WORK TASK:
Everything in the records is to be written out exactly, except the pictures.

DATA EXTRACTS:
********************
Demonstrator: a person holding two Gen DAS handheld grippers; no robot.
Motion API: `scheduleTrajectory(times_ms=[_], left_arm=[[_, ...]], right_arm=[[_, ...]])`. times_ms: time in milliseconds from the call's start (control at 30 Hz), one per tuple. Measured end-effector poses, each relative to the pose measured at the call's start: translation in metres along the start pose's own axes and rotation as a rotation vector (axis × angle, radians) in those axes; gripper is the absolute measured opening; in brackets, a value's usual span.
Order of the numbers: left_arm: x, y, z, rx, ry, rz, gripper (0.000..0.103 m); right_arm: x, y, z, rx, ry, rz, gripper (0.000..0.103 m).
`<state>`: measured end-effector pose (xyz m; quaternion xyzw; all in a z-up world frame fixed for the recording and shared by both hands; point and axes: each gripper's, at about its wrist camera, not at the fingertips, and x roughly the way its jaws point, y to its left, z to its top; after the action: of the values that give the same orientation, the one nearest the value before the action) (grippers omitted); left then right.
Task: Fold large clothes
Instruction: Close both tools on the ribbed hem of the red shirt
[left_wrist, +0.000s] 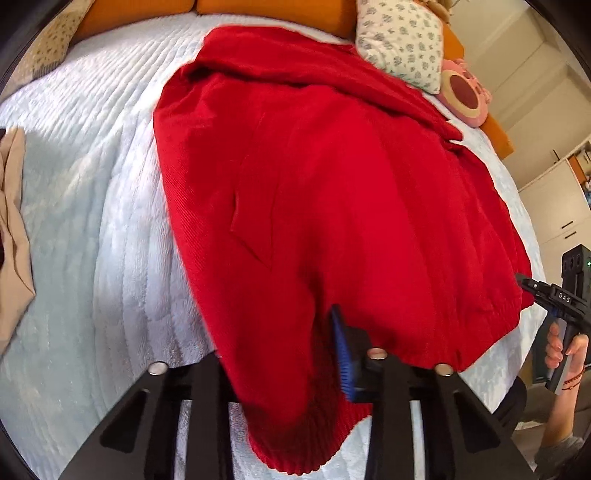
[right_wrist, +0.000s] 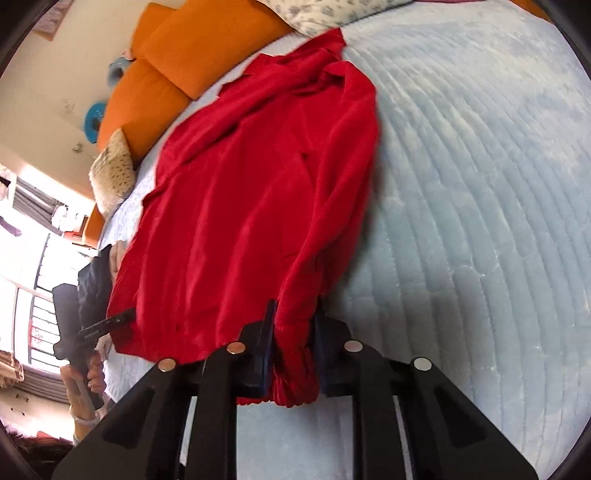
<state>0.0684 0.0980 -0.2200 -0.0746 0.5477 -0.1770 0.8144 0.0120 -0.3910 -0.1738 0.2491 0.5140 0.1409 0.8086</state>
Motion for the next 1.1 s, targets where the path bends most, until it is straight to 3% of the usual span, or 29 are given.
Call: scheduleTrajectory(times_ms=[167, 367, 600, 800, 933, 1100], left_arm=[[-0.027, 0.001, -0.008, -0.001, -0.023, -0.004, 0.014], [-0.068, -0.002, -0.033, 0.012, -0.017, -0.023, 0.014], [-0.095, -0.05, -0.061, 0.161, 0.003, 0.047, 0.014], [-0.086, -0.055, -0.081, 0.186, 0.052, 0.106, 0.014], [-0.074, -0.049, -0.077, 0.128, 0.084, 0.08, 0.014], [-0.093, -0.061, -0.048, 0.183, 0.019, 0.071, 0.014]], right_arm=[[-0.031, 0.001, -0.008, -0.02, -0.035, 0.02, 0.014], [-0.065, -0.007, -0.026, 0.005, -0.025, 0.057, 0.013], [-0.095, 0.014, -0.054, -0.07, 0.007, -0.033, 0.013], [-0.097, 0.02, -0.077, -0.108, 0.053, -0.083, 0.013], [-0.085, 0.015, -0.075, -0.088, 0.055, -0.049, 0.013], [-0.096, 0.044, -0.051, -0.182, -0.007, -0.023, 0.013]])
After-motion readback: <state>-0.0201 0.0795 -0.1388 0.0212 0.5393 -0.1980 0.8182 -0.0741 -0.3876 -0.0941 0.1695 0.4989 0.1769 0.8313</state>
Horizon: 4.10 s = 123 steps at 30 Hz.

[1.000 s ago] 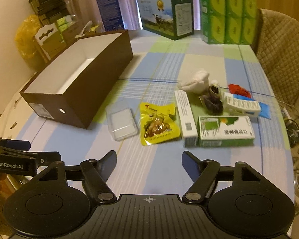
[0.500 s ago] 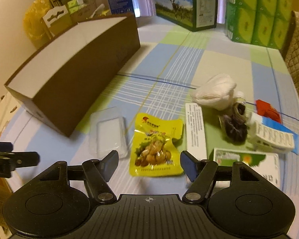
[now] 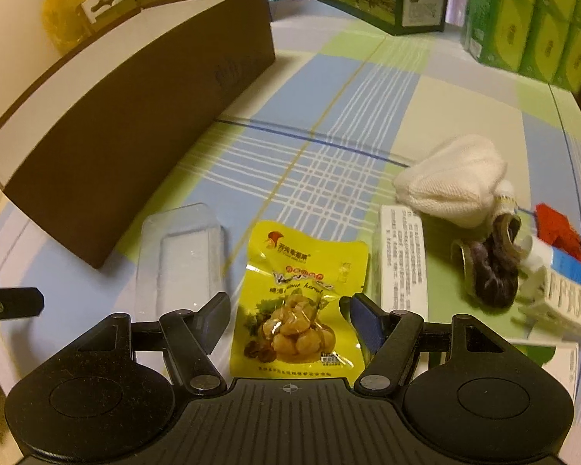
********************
ANSWER FOR THE TASK:
Demonstrator: a person holding two Gen DAS handheld grippers; no robot.
Motion API: `scheduleTrajectory(times_ms=[_], left_arm=[[_, ...]], right_arm=[[_, ...]])`. times_ms: time in milliseconds from the call's start (control at 30 Hz), one per tuple. Measured end-effector poses, each relative to the pose measured at the call's start: translation in metres along the start pose's own axes and rotation as a rotation vector (axis × angle, radians) in those axes; gripper is the absolute measured opening; in brackets, a value's usual span.
Order of the numbers: left_arm: x, y, z, rx, ry, rz, gripper (0.000..0.103 m); right_arm: x, y, z, rx, ry, rz, gripper (0.000..0.103 m).
`<state>`: measured end-effector pose (xyz m; quaternion xyzw; all in a z-up world frame fixed for the recording and shared by both hands; point and axes: each gripper's, at about its wrist camera, not at the fingertips, and x roughly the way its jaws point, y to its left, z to its top; after the action: of the values that give the same orientation, the one nearest the value before the action) (grippers omitted); left then right.
Task: Fold large clothes
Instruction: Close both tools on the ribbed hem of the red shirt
[left_wrist, +0.000s] 
[right_wrist, +0.000s] 
<state>0.0684 0.0980 -0.2200 -0.0746 0.5477 -0.1770 0.8144 0.0120 -0.3910 -0.1738 0.2491 0.5140 0.1409 0.8086</state>
Motion for the next 1.1 s, targets where the path bends most, until it is straight to 3% of the usual span, or 29 are given.
Call: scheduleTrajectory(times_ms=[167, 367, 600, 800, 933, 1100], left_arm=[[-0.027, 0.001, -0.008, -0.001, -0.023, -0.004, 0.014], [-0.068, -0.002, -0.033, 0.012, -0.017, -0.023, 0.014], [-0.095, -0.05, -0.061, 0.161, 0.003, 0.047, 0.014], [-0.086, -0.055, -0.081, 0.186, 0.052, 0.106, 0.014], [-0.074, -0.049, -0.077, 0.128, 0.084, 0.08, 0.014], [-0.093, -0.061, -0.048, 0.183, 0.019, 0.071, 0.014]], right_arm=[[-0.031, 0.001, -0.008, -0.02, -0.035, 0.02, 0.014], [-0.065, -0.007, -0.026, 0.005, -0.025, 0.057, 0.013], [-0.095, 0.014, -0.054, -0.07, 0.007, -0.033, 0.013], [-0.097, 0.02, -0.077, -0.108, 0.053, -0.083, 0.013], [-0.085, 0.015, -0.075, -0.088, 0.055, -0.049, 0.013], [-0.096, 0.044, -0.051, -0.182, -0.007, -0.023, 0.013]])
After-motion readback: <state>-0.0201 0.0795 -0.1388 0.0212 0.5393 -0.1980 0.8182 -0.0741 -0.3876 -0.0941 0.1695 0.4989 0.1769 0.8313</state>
Horizon: 4.10 s = 123 steps at 30 Hz.

[1.000 s ago] 
[0.500 s ago] 
[now] 

What came before is the finished answer.